開発ヒストリー

伊藤園「お〜いお茶」が30年もトップシェアを維持できている理由

 緑茶飲料市場で約35%のトップシェアを誇る伊藤園の「お~いお茶」。定番商品としてすっかりおなじみの存在だが、味や香りに磨きを掛けるため、毎年のように商品改良が行われていることはあまり知られていない。トップブランドの地位は、登場時から積み重ねてきた不断の技術革新が支えている。

発売30周年の重圧

 「これならいけるだろう。何とか間に合ったな」 昨年12月下旬、静岡県牧之原市にある伊藤園の中央研究所でサンプル品を試飲した原口康弘開発二部第二課課長の言葉に、周囲の開発メンバーは安堵(あんど)の表情を浮かべた。

 その1カ月後、「お~いお茶」は桜の花びらをあしらった期間限定パッケージで新登場した。
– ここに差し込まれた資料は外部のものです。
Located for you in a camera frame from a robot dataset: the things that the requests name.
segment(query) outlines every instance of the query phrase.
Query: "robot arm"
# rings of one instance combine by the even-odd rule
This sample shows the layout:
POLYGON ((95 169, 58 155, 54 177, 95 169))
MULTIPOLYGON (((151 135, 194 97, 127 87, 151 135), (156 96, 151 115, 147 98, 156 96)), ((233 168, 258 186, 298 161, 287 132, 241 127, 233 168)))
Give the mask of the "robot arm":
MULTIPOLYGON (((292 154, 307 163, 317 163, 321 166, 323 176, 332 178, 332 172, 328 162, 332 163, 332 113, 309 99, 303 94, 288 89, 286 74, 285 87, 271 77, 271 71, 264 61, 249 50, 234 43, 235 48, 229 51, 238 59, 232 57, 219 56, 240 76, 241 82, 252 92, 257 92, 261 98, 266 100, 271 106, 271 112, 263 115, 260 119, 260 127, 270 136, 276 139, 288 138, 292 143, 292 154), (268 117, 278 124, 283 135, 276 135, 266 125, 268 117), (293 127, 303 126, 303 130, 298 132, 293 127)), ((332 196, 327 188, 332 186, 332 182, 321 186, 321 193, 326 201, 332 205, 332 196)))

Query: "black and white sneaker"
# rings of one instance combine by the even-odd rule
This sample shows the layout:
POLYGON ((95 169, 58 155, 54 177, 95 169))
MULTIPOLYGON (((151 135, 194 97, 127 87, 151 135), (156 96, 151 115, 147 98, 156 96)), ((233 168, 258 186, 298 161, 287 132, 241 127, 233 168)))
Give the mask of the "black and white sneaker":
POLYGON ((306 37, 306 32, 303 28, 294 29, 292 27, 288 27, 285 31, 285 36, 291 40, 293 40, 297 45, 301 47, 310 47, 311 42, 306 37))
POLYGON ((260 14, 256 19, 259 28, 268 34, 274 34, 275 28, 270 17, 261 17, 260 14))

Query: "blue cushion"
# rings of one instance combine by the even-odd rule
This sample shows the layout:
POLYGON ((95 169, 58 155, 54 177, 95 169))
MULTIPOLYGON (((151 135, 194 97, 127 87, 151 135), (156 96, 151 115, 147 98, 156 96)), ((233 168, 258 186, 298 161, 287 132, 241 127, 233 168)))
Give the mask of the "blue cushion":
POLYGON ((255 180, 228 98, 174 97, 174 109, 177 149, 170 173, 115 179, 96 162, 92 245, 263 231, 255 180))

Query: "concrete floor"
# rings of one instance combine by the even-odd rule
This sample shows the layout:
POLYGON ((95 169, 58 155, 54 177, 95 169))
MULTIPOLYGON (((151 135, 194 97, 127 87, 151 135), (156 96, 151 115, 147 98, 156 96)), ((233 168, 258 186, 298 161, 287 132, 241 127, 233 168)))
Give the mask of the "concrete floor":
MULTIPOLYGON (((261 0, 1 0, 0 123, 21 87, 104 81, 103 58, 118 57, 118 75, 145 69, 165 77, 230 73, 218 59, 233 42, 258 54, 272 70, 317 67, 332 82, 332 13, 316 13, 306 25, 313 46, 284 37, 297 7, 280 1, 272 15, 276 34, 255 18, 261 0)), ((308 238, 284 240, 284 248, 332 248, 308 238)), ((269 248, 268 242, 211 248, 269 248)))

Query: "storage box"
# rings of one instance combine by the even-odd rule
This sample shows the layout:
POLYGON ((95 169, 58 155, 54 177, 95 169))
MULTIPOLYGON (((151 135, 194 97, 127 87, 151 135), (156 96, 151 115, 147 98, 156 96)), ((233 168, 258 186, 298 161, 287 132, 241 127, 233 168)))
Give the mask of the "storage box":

香り成分を従来の1.5倍に増やし、より香り豊かになったほか、味もまろやかさを増した。

 伊藤園が世界初の緑茶飲料として「お~いお茶」の前身である「缶入り煎茶(せんちゃ)」を発売したのは昭和60年。今年はちょうど30周年にあたり、新商品は記念商品と位置づけられていた。